_Data for review_:
★ ★ ★ ★

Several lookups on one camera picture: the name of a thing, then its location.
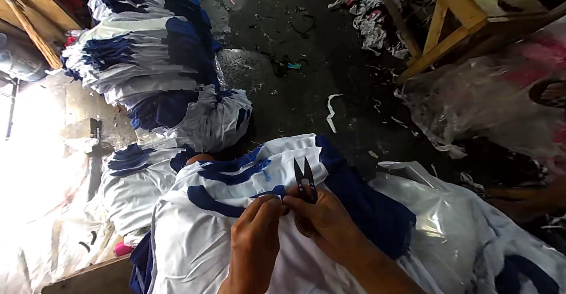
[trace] hand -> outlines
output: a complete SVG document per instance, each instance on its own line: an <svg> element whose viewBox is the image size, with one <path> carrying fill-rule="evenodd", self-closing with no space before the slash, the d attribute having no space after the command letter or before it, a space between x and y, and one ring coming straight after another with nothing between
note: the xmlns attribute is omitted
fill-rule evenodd
<svg viewBox="0 0 566 294"><path fill-rule="evenodd" d="M230 271L219 294L267 291L279 253L279 217L286 210L278 197L261 196L232 225Z"/></svg>
<svg viewBox="0 0 566 294"><path fill-rule="evenodd" d="M295 198L296 188L287 193L290 196L283 198L283 204L295 212L299 232L348 269L368 293L425 294L393 260L367 240L332 192L317 188L316 204Z"/></svg>
<svg viewBox="0 0 566 294"><path fill-rule="evenodd" d="M318 201L309 204L299 198L297 188L287 191L283 203L295 212L295 225L331 259L347 269L375 260L377 247L367 240L350 218L340 200L327 189L317 189Z"/></svg>

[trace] plastic sheet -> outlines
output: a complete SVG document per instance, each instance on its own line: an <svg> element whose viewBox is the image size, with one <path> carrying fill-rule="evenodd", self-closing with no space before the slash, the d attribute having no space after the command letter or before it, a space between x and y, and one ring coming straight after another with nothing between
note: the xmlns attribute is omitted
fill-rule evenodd
<svg viewBox="0 0 566 294"><path fill-rule="evenodd" d="M552 42L555 53L566 48L566 42L555 37ZM476 135L532 158L564 155L564 140L556 140L564 130L562 110L529 98L533 83L556 76L561 69L553 63L560 59L557 54L539 52L537 57L533 50L538 48L548 51L534 36L506 52L445 65L407 80L403 93L414 123L438 150L449 151L453 158L465 153L452 142Z"/></svg>
<svg viewBox="0 0 566 294"><path fill-rule="evenodd" d="M26 189L27 195L31 194L27 197L5 196L18 205L19 212L11 211L15 218L4 224L0 237L1 293L40 293L44 286L61 277L114 257L112 248L119 240L101 207L101 196L92 197L89 191L91 175L87 161L86 154L77 152L60 164L58 183L67 188L60 204L54 203L55 197L42 198L30 189ZM49 178L40 178L43 188L49 189ZM61 197L59 191L50 192ZM39 210L22 211L36 198L42 200L36 206ZM46 212L31 222L13 223L30 216L25 212L39 211Z"/></svg>
<svg viewBox="0 0 566 294"><path fill-rule="evenodd" d="M417 216L410 253L444 293L496 293L495 277L509 254L532 261L564 290L566 257L476 194L439 180L416 161L379 165L403 177L378 173L370 186ZM528 286L523 282L524 292Z"/></svg>

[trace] garment pile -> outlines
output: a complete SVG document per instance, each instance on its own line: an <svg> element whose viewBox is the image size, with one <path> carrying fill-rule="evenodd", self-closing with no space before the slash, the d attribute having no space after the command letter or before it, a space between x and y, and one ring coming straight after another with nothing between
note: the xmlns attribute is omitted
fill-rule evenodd
<svg viewBox="0 0 566 294"><path fill-rule="evenodd" d="M566 258L520 229L473 192L440 181L416 162L407 178L378 173L365 183L328 140L278 138L231 161L201 161L177 172L156 199L150 231L131 254L136 293L216 293L228 275L230 228L251 202L285 196L294 160L308 160L355 224L422 289L441 293L560 293ZM268 293L365 293L356 279L279 221L280 251Z"/></svg>
<svg viewBox="0 0 566 294"><path fill-rule="evenodd" d="M123 105L134 129L220 151L246 132L251 102L218 79L221 45L199 0L89 0L98 24L63 50L66 74Z"/></svg>

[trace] wooden table leg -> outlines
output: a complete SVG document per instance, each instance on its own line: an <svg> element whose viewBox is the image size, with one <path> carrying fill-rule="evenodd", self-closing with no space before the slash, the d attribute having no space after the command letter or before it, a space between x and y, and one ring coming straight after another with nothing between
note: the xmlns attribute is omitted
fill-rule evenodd
<svg viewBox="0 0 566 294"><path fill-rule="evenodd" d="M466 28L461 26L452 32L446 39L442 40L439 44L435 45L427 53L416 60L409 68L405 70L400 76L397 82L403 82L406 79L414 76L415 74L421 73L428 66L433 65L436 61L442 58L446 53L452 50L460 41L471 34L476 33L485 25L485 22L478 23L475 27Z"/></svg>
<svg viewBox="0 0 566 294"><path fill-rule="evenodd" d="M422 54L421 47L419 47L413 33L409 30L409 27L407 27L407 24L405 23L403 16L401 16L401 12L397 8L395 2L393 0L382 1L391 15L391 18L393 18L393 23L397 27L397 30L399 30L399 34L403 40L405 40L405 44L407 45L407 49L409 49L411 56L420 57Z"/></svg>
<svg viewBox="0 0 566 294"><path fill-rule="evenodd" d="M428 51L430 51L430 49L434 48L434 46L438 44L447 10L448 5L444 3L443 0L436 0L434 13L432 14L432 20L430 22L430 27L428 28L426 43L424 44L423 54L426 54Z"/></svg>

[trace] white and blue jersey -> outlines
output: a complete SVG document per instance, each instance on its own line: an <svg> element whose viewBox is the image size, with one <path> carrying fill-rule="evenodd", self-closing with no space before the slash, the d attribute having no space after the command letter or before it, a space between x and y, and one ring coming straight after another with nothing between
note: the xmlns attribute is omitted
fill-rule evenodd
<svg viewBox="0 0 566 294"><path fill-rule="evenodd" d="M232 224L254 198L283 196L295 185L293 161L304 157L315 184L333 191L374 244L394 260L406 253L414 214L372 190L324 138L307 134L274 139L236 160L181 169L156 203L151 233L140 244L145 247L132 254L132 288L216 293L228 274ZM269 293L364 293L348 271L297 231L292 214L280 219L279 243Z"/></svg>

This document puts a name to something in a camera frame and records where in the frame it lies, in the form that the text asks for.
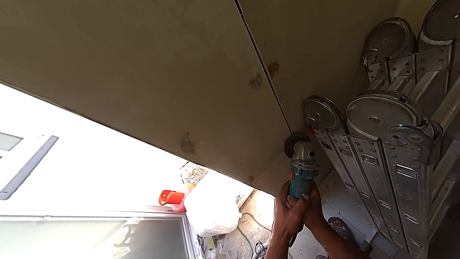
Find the screw hole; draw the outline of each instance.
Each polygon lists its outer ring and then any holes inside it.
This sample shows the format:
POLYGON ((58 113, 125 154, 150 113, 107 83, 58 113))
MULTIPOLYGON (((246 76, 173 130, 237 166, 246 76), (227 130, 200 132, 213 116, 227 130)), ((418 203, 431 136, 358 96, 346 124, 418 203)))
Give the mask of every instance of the screw hole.
POLYGON ((368 120, 374 124, 379 124, 381 122, 381 120, 377 116, 370 116, 368 120))

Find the gravel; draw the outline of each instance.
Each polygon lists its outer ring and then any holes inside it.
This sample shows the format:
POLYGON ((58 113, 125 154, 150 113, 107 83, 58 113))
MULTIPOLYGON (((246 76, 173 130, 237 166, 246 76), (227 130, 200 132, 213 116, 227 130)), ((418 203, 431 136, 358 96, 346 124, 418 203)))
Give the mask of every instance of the gravel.
POLYGON ((208 170, 192 162, 188 162, 182 167, 180 175, 183 183, 197 184, 207 174, 208 170))

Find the foot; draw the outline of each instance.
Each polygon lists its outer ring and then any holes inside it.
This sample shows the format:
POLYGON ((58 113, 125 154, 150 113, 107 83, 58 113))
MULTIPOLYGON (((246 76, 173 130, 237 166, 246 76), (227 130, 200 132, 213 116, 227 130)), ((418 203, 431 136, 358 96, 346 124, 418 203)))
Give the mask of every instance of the foot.
POLYGON ((350 230, 340 218, 330 218, 328 223, 341 237, 356 245, 350 230))

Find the power cord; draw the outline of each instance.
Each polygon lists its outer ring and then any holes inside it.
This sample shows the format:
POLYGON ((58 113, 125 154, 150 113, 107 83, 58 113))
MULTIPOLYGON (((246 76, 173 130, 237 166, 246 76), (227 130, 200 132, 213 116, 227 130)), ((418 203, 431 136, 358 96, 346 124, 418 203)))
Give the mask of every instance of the power cord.
MULTIPOLYGON (((261 227, 263 227, 264 229, 268 230, 270 233, 272 232, 272 230, 268 229, 267 227, 265 227, 264 225, 262 225, 258 220, 256 220, 256 218, 254 217, 254 215, 252 215, 251 213, 248 213, 248 212, 245 212, 242 214, 242 216, 244 215, 249 215, 253 218, 253 220, 261 227)), ((271 229, 273 229, 273 224, 275 223, 275 221, 273 220, 273 223, 271 224, 271 229)), ((236 227, 241 235, 243 235, 243 237, 246 239, 247 243, 249 244, 249 247, 251 248, 251 250, 253 249, 253 246, 251 244, 251 242, 249 241, 249 239, 247 238, 247 236, 243 233, 243 231, 240 229, 240 226, 237 226, 236 227)), ((257 245, 260 245, 260 248, 266 253, 267 251, 265 250, 265 248, 263 247, 262 245, 262 242, 260 240, 257 241, 256 245, 254 246, 254 253, 256 252, 256 248, 257 248, 257 245)), ((288 255, 291 259, 293 259, 292 255, 288 252, 288 255)))

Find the folding ladder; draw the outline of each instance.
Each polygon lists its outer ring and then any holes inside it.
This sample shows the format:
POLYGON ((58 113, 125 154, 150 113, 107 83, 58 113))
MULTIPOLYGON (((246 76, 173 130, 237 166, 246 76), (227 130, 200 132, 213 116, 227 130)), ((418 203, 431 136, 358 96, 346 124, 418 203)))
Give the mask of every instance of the folding ladder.
POLYGON ((362 59, 370 86, 349 103, 304 103, 310 125, 376 230, 426 259, 444 217, 460 155, 460 1, 437 1, 416 39, 402 18, 369 33, 362 59))

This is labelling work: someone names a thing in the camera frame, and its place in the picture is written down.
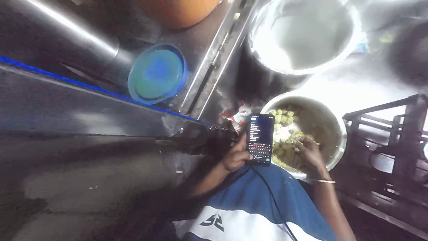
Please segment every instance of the red and white wrapper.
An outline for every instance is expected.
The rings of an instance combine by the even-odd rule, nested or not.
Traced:
[[[244,128],[244,124],[250,115],[251,109],[248,108],[248,106],[243,101],[241,101],[241,106],[238,109],[238,113],[227,119],[232,121],[233,128],[235,129],[236,133],[240,135],[242,129]]]

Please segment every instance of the finger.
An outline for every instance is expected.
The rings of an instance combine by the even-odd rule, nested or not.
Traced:
[[[294,146],[297,147],[301,151],[307,151],[307,148],[299,141],[295,142]]]
[[[303,143],[303,145],[309,149],[313,149],[315,146],[318,146],[314,140],[312,140],[311,138],[304,136],[301,138],[301,142]]]
[[[232,147],[234,151],[243,151],[247,147],[247,134],[244,132],[239,141]]]
[[[230,156],[233,162],[239,162],[242,160],[252,160],[253,156],[248,151],[236,151]]]

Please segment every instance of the orange container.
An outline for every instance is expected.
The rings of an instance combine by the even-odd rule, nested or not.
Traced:
[[[167,28],[177,29],[199,23],[219,0],[137,0],[144,11]]]

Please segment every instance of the steel pot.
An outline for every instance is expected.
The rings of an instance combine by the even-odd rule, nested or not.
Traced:
[[[274,0],[254,18],[248,45],[268,69],[307,75],[337,66],[360,39],[360,16],[348,1]]]
[[[346,127],[340,116],[336,116],[327,106],[310,97],[302,96],[295,91],[276,96],[260,111],[262,114],[276,109],[284,109],[288,104],[304,110],[296,123],[304,133],[312,134],[317,129],[315,141],[321,144],[321,154],[327,170],[339,162],[346,147]],[[305,179],[306,174],[291,168],[286,169],[297,179]]]

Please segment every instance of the shirt logo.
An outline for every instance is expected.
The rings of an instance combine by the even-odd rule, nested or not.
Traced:
[[[216,226],[218,229],[220,229],[222,232],[224,232],[224,228],[221,226],[221,216],[220,214],[214,214],[211,217],[209,217],[206,221],[202,222],[201,226]]]

★ ★ ★ ★

_What you are asked to do_: The required answer is the number of lines in the listing above that contain the word "Find", with nothing added.

_Answer to this task_: 5